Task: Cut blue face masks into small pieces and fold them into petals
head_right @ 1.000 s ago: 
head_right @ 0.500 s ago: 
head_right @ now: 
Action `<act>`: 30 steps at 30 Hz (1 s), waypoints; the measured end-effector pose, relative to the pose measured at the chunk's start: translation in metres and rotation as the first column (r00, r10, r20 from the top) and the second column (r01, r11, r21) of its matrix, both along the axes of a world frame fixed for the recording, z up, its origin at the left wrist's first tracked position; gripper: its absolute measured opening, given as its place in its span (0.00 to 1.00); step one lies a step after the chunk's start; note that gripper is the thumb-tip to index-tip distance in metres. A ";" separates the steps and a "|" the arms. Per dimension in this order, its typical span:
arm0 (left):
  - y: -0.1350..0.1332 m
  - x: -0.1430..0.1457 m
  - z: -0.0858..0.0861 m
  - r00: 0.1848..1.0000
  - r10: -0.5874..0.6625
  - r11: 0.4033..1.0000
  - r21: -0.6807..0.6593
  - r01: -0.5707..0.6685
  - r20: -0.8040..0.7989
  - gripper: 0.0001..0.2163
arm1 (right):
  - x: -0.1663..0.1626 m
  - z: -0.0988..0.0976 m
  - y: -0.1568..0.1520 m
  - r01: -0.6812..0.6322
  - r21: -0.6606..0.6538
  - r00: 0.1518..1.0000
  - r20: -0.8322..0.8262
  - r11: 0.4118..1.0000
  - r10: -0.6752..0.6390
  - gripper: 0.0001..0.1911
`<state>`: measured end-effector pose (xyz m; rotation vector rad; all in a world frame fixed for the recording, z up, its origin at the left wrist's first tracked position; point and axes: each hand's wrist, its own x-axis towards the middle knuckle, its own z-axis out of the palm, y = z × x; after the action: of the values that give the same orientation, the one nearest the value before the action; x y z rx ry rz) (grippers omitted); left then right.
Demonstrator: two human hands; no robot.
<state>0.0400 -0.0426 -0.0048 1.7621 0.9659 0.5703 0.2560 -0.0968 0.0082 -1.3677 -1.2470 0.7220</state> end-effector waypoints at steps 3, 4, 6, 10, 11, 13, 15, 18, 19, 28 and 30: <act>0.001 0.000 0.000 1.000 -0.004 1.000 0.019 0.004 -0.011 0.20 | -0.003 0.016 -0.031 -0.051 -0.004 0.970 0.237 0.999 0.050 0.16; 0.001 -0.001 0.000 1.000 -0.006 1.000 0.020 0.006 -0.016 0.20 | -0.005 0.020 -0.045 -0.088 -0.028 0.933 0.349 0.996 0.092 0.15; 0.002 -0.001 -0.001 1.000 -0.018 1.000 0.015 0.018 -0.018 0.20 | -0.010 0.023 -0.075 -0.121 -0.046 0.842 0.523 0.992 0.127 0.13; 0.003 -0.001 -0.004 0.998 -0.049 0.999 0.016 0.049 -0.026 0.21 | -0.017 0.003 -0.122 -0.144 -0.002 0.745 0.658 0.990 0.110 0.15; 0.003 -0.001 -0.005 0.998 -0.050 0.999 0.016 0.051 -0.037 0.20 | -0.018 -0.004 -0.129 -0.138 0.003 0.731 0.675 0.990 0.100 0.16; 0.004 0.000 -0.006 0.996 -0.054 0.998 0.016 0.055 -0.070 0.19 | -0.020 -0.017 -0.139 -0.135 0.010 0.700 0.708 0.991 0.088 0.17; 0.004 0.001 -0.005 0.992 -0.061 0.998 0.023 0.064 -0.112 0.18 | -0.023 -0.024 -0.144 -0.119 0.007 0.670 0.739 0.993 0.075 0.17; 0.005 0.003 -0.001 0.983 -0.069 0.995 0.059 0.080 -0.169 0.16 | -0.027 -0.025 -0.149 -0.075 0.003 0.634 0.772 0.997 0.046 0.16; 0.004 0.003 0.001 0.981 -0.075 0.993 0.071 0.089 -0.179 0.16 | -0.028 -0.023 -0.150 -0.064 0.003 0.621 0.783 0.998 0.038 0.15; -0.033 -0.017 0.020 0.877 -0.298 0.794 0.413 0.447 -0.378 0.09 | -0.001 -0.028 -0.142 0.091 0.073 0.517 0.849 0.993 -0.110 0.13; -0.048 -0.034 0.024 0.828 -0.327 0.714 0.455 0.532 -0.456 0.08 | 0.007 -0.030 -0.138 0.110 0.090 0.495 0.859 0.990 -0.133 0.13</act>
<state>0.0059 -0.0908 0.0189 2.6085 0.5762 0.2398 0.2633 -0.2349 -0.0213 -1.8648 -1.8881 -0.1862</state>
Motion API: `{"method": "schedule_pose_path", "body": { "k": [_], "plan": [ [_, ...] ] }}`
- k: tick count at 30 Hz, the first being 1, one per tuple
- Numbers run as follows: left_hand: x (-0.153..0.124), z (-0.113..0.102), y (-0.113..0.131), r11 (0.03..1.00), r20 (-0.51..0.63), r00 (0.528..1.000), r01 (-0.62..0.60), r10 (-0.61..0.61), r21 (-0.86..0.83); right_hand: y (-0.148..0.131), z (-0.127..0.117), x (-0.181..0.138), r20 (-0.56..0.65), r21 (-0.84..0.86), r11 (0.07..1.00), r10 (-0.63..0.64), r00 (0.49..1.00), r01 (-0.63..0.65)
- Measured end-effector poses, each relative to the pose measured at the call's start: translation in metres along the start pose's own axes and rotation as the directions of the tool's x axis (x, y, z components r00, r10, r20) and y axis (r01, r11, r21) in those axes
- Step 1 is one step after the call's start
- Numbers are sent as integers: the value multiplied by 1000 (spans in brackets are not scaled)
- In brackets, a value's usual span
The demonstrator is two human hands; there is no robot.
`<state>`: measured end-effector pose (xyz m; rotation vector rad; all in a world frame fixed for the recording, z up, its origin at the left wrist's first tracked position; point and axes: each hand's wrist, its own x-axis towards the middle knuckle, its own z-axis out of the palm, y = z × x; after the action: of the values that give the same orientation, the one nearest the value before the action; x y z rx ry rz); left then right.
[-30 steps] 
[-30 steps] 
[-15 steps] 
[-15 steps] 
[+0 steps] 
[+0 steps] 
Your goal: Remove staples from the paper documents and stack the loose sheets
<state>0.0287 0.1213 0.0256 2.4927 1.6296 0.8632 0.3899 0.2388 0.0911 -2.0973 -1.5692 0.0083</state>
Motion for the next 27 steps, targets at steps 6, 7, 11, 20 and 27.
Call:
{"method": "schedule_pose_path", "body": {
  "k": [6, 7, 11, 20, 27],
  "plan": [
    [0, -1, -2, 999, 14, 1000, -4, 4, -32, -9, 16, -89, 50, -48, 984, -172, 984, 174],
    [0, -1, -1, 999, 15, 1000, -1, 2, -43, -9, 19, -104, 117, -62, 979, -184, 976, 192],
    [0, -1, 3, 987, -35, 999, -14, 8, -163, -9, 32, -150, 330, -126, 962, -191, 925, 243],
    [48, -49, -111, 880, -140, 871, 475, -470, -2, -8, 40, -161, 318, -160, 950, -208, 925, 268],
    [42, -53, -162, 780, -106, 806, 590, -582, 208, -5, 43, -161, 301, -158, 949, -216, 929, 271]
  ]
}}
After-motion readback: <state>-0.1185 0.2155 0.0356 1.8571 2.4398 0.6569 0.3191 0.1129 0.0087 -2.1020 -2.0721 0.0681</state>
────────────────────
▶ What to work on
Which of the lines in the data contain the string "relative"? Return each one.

▶ Result for this task
Action `<act>`: 30 steps at 30 Hz (1 s), waypoints; the measured end-effector pose, relative to the pose measured at the chunk's start: translation in metres and rotation as the first column (r00, r10, r20 from the top) and the second column (r01, r11, r21) of its matrix, both along the axes of a world frame fixed for the recording, z up, its origin at the left wrist's first tracked position; gripper: its absolute measured opening, given as its place in its span (0.00 to 1.00); step one lies a step after the chunk's start; note that gripper is the thumb-tip to index-tip distance in metres. A ";" separates the steps and a "|" the arms. Per dimension in this order, its typical span:
- Measured end-effector poses, each relative to the pose measured at the call's start: translation in metres along the start pose's own axes and rotation as the directions of the tool's x axis (x, y, z components r00, r10, r20) and y axis (r01, r11, r21) in those axes

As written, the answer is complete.